[Start of Attachment]
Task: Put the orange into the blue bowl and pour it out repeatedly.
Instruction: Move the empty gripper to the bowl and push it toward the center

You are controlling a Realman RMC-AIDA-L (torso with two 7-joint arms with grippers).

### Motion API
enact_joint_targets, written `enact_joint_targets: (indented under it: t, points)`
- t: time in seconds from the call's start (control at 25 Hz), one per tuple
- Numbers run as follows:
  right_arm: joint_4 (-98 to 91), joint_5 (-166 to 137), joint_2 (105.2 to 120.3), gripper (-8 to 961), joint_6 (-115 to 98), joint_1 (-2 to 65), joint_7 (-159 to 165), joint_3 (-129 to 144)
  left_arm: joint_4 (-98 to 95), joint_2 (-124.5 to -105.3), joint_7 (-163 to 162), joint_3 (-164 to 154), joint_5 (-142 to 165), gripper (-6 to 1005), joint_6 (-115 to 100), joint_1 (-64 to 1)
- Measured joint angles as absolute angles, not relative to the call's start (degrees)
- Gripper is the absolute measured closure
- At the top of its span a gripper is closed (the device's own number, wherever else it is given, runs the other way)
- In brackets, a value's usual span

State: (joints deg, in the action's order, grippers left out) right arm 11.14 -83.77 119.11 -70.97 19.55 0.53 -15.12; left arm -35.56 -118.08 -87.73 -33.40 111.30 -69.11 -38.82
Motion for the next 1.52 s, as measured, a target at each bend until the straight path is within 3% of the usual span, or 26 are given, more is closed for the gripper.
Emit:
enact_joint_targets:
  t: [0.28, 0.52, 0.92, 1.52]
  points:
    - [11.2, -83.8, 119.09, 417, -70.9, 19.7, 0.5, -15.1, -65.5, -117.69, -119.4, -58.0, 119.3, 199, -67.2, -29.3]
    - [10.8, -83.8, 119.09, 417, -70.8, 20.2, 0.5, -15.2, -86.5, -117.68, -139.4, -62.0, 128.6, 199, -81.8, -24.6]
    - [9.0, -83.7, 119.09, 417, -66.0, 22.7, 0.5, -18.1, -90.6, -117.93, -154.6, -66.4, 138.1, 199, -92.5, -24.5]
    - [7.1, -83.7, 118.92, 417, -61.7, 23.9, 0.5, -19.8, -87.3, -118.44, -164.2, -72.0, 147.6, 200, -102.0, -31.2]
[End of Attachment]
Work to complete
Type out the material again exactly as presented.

Response
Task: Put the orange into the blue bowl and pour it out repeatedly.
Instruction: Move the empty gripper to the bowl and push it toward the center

You are controlling a Realman RMC-AIDA-L (torso with two 7-joint arms with grippers).

### Motion API
enact_joint_targets, written `enact_joint_targets: (indented under it: t, points)`
- t: time in seconds from the call's start (control at 25 Hz), one per tuple
- Numbers run as follows:
  right_arm: joint_4 (-98 to 91), joint_5 (-166 to 137), joint_2 (105.2 to 120.3), gripper (-8 to 961), joint_6 (-115 to 98), joint_1 (-2 to 65), joint_7 (-159 to 165), joint_3 (-129 to 144)
  left_arm: joint_4 (-98 to 95), joint_2 (-124.5 to -105.3), joint_7 (-163 to 162), joint_3 (-164 to 154), joint_5 (-142 to 165), gripper (-6 to 1005), joint_6 (-115 to 100), joint_1 (-64 to 1)
- Measured joint angles as absolute angles, not relative to the call's start (degrees)
- Gripper is the absolute measured closure
- At the top of its span a gripper is closed (the device's own number, wherever else it is given, runs the other way)
- In brackets, a value's usual span

State: (joints deg, in the action's order, grippers left out) right arm 11.14 -83.77 119.11 -70.97 19.55 0.53 -15.12; left arm -35.56 -118.08 -87.73 -33.40 111.30 -69.11 -38.82
Motion for the next 1.52 s, as measured, a target at each bend until the straight path is within 3% of the usual span, or 26 are given, more is closed for the gripper.
Emit:
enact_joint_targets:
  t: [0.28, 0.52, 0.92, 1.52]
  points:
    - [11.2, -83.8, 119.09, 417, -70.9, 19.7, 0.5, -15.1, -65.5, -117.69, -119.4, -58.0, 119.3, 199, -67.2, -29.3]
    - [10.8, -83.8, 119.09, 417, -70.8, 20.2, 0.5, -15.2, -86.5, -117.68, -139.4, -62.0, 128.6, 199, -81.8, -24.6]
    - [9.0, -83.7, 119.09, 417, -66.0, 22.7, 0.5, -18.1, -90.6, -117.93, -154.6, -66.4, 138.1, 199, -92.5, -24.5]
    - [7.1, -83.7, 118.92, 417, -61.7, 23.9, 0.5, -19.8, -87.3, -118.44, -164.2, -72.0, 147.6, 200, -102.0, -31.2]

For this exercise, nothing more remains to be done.